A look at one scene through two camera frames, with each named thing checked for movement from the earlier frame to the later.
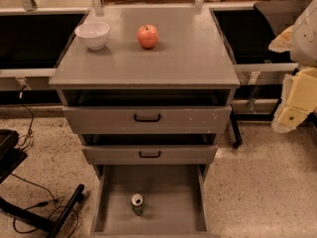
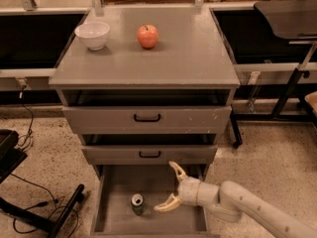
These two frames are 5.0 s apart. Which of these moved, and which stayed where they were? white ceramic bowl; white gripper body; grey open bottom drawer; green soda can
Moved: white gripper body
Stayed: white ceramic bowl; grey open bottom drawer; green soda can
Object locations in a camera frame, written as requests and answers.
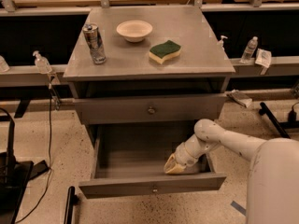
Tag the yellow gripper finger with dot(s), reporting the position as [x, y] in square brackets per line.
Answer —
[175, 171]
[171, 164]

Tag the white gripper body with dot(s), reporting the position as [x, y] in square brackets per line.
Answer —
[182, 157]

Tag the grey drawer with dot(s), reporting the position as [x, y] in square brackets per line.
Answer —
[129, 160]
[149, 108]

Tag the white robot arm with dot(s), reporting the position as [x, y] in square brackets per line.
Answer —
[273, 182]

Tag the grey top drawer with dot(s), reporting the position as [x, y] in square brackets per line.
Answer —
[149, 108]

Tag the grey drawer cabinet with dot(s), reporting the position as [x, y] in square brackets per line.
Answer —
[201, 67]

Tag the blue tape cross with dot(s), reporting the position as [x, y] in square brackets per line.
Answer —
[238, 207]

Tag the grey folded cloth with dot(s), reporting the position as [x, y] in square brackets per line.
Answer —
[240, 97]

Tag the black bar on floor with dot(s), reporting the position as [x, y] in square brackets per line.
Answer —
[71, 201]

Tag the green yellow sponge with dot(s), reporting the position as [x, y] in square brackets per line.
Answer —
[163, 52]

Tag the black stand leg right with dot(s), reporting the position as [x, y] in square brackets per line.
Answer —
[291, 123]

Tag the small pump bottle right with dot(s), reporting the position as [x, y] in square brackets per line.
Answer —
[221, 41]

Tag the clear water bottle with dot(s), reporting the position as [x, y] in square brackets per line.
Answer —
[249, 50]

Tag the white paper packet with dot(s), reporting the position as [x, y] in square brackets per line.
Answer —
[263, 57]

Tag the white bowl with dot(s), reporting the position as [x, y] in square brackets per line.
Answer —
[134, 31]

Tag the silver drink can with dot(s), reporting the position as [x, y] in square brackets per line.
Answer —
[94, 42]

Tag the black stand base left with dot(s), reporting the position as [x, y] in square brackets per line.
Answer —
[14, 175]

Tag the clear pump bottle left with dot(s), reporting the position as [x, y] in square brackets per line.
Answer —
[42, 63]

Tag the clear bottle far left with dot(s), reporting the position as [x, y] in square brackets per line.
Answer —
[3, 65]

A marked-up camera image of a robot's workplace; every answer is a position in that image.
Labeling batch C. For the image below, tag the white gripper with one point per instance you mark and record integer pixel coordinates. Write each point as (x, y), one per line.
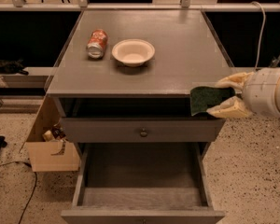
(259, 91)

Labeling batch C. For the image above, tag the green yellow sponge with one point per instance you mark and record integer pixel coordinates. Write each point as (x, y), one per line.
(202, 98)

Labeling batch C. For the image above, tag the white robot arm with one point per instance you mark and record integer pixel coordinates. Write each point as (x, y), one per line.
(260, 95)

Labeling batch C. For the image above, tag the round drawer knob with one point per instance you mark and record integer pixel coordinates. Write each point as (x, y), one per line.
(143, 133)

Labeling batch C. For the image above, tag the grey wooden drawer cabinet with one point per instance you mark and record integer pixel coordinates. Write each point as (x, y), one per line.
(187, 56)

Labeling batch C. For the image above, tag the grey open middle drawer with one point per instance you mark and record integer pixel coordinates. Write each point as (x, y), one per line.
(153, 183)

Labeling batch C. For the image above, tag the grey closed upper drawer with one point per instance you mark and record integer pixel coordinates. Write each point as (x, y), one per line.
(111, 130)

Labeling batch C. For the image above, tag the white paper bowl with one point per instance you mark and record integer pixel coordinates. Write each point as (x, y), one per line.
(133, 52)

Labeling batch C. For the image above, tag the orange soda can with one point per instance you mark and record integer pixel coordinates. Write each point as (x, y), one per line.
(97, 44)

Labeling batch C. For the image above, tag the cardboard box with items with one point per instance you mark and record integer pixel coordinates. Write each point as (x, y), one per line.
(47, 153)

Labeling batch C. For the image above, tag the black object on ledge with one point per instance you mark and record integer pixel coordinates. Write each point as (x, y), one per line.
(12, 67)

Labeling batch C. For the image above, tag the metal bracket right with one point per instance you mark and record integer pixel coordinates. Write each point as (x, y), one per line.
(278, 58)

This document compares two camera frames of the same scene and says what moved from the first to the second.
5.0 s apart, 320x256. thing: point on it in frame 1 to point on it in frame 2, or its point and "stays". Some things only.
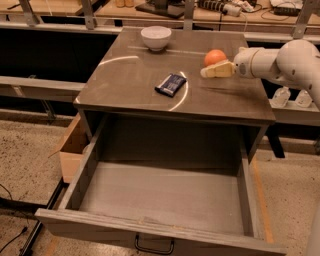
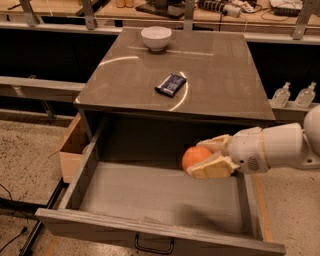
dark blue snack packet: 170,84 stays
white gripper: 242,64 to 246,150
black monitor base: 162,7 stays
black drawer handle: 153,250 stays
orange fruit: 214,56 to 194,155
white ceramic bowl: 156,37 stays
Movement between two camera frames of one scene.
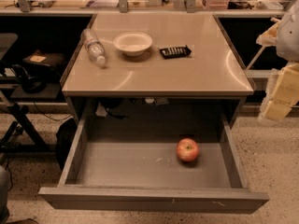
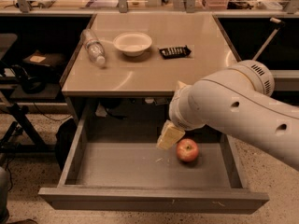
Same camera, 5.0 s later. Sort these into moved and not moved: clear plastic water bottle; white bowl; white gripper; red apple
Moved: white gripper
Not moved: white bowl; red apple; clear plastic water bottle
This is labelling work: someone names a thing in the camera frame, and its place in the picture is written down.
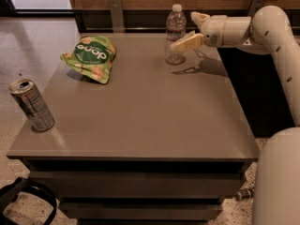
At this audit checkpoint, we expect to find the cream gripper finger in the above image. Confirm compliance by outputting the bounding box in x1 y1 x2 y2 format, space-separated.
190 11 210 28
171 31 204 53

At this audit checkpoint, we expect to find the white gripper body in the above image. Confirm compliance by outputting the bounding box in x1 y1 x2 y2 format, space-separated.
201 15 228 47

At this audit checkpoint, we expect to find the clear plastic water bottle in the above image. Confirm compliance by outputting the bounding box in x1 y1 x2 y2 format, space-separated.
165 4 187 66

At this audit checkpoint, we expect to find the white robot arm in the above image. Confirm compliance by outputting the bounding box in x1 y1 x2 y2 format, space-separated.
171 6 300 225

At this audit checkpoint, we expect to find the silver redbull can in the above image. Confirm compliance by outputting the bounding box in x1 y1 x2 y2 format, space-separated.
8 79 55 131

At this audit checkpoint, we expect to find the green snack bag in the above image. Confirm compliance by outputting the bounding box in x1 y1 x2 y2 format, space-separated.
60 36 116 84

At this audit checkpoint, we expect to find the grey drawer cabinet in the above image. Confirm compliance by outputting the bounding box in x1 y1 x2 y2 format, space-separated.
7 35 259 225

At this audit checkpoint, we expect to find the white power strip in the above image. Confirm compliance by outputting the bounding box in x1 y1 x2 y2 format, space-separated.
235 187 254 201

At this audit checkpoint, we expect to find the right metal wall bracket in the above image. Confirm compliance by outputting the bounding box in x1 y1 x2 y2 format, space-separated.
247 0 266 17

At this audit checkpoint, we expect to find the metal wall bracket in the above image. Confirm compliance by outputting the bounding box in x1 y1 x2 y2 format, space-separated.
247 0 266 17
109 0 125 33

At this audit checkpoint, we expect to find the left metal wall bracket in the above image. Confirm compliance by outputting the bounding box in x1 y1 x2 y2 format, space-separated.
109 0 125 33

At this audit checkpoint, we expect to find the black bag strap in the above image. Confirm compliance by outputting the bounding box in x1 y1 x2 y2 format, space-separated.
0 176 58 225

⁂

__Assignment__.
Reprint every record exactly and skip the pictures.

__Written response__.
A look at one scene through two camera frames, with each named thing checked for movement from the earlier frame to the later.
These two frames are 5.0 s apart. Which of these moved, and which stayed where they were? white ceramic bowl; white gripper body; grey open bottom drawer; green soda can
Moved: white gripper body
Stayed: white ceramic bowl; grey open bottom drawer; green soda can
Object locations in a camera frame, written as requests and answers.
Tag the yellow gripper finger with dot(s), reporting the position as [x, y] in square brackets per line.
Answer —
[175, 171]
[171, 164]

Tag the white gripper body with dot(s), reporting the position as [x, y] in square brackets per line.
Answer —
[182, 157]

Tag the grey drawer with dot(s), reporting the position as [x, y] in square brackets per line.
Answer —
[129, 160]
[149, 108]

Tag the white robot arm with dot(s), reporting the position as [x, y] in square brackets per line.
Answer —
[273, 182]

Tag the grey top drawer with dot(s), reporting the position as [x, y] in square brackets per line.
Answer —
[149, 108]

Tag the grey drawer cabinet with dot(s), reporting the position as [x, y] in square brackets per line.
Answer —
[201, 67]

Tag the blue tape cross with dot(s), reporting the position as [x, y] in square brackets per line.
Answer —
[238, 207]

Tag the grey folded cloth with dot(s), reporting the position as [x, y] in square brackets per line.
Answer —
[240, 97]

Tag the black bar on floor with dot(s), reporting the position as [x, y] in square brackets per line.
Answer —
[71, 201]

Tag the green yellow sponge with dot(s), reporting the position as [x, y] in square brackets per line.
Answer —
[163, 52]

Tag the black stand leg right with dot(s), reporting the position as [x, y] in square brackets per line.
Answer —
[291, 123]

Tag the small pump bottle right with dot(s), reporting the position as [x, y] in square brackets per line.
Answer —
[221, 41]

Tag the clear water bottle with dot(s), reporting the position as [x, y] in square brackets per line.
Answer —
[249, 50]

Tag the white paper packet with dot(s), reporting the position as [x, y] in square brackets per line.
Answer —
[263, 57]

Tag the white bowl with dot(s), reporting the position as [x, y] in square brackets per line.
Answer —
[134, 31]

Tag the silver drink can with dot(s), reporting the position as [x, y] in square brackets per line.
Answer —
[94, 42]

Tag the black stand base left with dot(s), reporting the position as [x, y] in square brackets per line.
Answer —
[14, 175]

Tag the clear pump bottle left with dot(s), reporting the position as [x, y] in square brackets per line.
Answer —
[42, 63]

Tag the clear bottle far left with dot(s), reporting the position as [x, y] in square brackets per line.
Answer —
[3, 65]

A marked-up camera image of a robot's workplace; every answer is a position in that image.
Labeling batch C. For the image below, tag the white gripper with one point per instance you mark and record integer pixel coordinates. Write each point as (x, y), one per line.
(259, 91)

Labeling batch C. For the image above, tag the green yellow sponge with one point per instance you mark and record integer pixel coordinates. Write each point as (x, y), one per line.
(202, 98)

Labeling batch C. For the image above, tag the white robot arm with one point per instance you mark and record integer pixel coordinates. Write each point as (x, y), one per line.
(260, 95)

Labeling batch C. For the image above, tag the round drawer knob with one point per instance you mark and record integer pixel coordinates. Write each point as (x, y), one per line.
(143, 133)

Labeling batch C. For the image above, tag the grey wooden drawer cabinet with one point per instance you mark and record integer pixel coordinates. Write each point as (x, y), one per line.
(187, 56)

Labeling batch C. For the image above, tag the grey open middle drawer with one point per instance you mark and record integer pixel coordinates. Write each point as (x, y), one per line.
(153, 183)

Labeling batch C. For the image above, tag the grey closed upper drawer with one point per instance you mark and record integer pixel coordinates. Write each point as (x, y), one per line.
(111, 130)

Labeling batch C. For the image above, tag the white paper bowl with one point per instance you mark and record integer pixel coordinates. Write each point as (x, y), one per line.
(133, 52)

Labeling batch C. For the image above, tag the orange soda can with one point per instance you mark and record integer pixel coordinates. Write each point as (x, y), one per line.
(97, 44)

Labeling batch C. For the image above, tag the cardboard box with items with one point per instance you mark and record integer pixel coordinates. Write each point as (x, y), one per line.
(47, 153)

Labeling batch C. For the image above, tag the black object on ledge with one point per instance you mark and record integer pixel coordinates. Write each point as (x, y), one per line.
(12, 67)

Labeling batch C. For the image above, tag the metal bracket right with one point per instance you mark and record integer pixel coordinates. Write each point as (x, y), one per line.
(278, 58)

This document compares two camera frames of the same scene and says what moved from the first to the second.
5.0 s apart, 320x256. thing: point on it in frame 1 to point on it in frame 2, or its point and "stays". Some things only.
dark blue snack packet: 170,84 stays
white gripper: 242,64 to 246,150
black monitor base: 162,7 stays
black drawer handle: 153,250 stays
orange fruit: 214,56 to 194,155
white ceramic bowl: 156,37 stays
Movement between two camera frames of one scene.
Same camera, 5.0 s later. Sort these into moved and not moved: clear plastic water bottle; white bowl; white gripper; red apple
Moved: white gripper
Not moved: white bowl; red apple; clear plastic water bottle
This is labelling work: someone names a thing in the camera frame, and its place in the picture is written down.
At this audit checkpoint, we expect to find the cream gripper finger in the above image. Confirm compliance by outputting the bounding box in x1 y1 x2 y2 format, space-separated.
190 11 210 28
171 31 204 53

At this audit checkpoint, we expect to find the white gripper body in the above image. Confirm compliance by outputting the bounding box in x1 y1 x2 y2 format, space-separated.
201 15 228 47

At this audit checkpoint, we expect to find the clear plastic water bottle in the above image. Confirm compliance by outputting the bounding box in x1 y1 x2 y2 format, space-separated.
165 4 187 66

At this audit checkpoint, we expect to find the white robot arm in the above image. Confirm compliance by outputting the bounding box in x1 y1 x2 y2 format, space-separated.
171 6 300 225

At this audit checkpoint, we expect to find the silver redbull can in the above image. Confirm compliance by outputting the bounding box in x1 y1 x2 y2 format, space-separated.
8 79 55 131

At this audit checkpoint, we expect to find the green snack bag in the above image. Confirm compliance by outputting the bounding box in x1 y1 x2 y2 format, space-separated.
60 36 116 84

At this audit checkpoint, we expect to find the grey drawer cabinet in the above image. Confirm compliance by outputting the bounding box in x1 y1 x2 y2 format, space-separated.
7 35 259 225

At this audit checkpoint, we expect to find the white power strip in the above image. Confirm compliance by outputting the bounding box in x1 y1 x2 y2 format, space-separated.
235 187 254 201

At this audit checkpoint, we expect to find the right metal wall bracket in the above image. Confirm compliance by outputting the bounding box in x1 y1 x2 y2 format, space-separated.
247 0 266 17

At this audit checkpoint, we expect to find the metal wall bracket in the above image. Confirm compliance by outputting the bounding box in x1 y1 x2 y2 format, space-separated.
247 0 266 17
109 0 125 33

At this audit checkpoint, we expect to find the left metal wall bracket in the above image. Confirm compliance by outputting the bounding box in x1 y1 x2 y2 format, space-separated.
109 0 125 33

At this audit checkpoint, we expect to find the black bag strap in the above image. Confirm compliance by outputting the bounding box in x1 y1 x2 y2 format, space-separated.
0 176 58 225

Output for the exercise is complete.